* _MATERIAL PROVIDED_:
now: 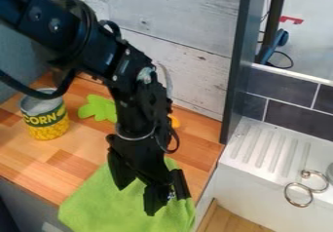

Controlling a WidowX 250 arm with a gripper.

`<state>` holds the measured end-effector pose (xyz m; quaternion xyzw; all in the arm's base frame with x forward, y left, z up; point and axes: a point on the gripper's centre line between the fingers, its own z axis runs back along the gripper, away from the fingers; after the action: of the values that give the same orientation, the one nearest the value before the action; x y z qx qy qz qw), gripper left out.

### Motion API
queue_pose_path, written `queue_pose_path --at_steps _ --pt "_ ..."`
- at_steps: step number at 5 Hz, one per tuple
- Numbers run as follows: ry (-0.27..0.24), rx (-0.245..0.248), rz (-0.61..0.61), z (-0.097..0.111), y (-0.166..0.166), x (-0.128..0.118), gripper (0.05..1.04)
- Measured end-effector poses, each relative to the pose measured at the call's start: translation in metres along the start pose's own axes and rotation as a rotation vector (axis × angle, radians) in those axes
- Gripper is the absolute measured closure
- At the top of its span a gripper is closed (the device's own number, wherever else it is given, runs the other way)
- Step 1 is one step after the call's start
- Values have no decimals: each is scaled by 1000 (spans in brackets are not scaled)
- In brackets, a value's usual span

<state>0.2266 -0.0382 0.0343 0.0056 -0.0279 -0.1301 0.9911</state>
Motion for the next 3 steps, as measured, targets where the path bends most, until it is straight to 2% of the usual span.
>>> queue_pose_path --at_steps 1,2,3 --pt "33 3 -17 -18 1 -4 83" --pt "37 -6 8 -29 7 -7 83" --pt "27 -26 56 -32 15 -6 83"
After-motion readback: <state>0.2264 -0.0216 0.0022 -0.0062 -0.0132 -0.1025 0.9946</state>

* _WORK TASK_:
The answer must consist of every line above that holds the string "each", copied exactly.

* _TASK SOLUTION_:
- Measured end-effector poses, each relative to the pose measured at the call's start: translation in metres along the start pose's own axes and rotation as a rotation vector (axis × angle, radians) in those axes
- Values have no decimals: each is scaled by 1000 (spans in brackets are not scaled)

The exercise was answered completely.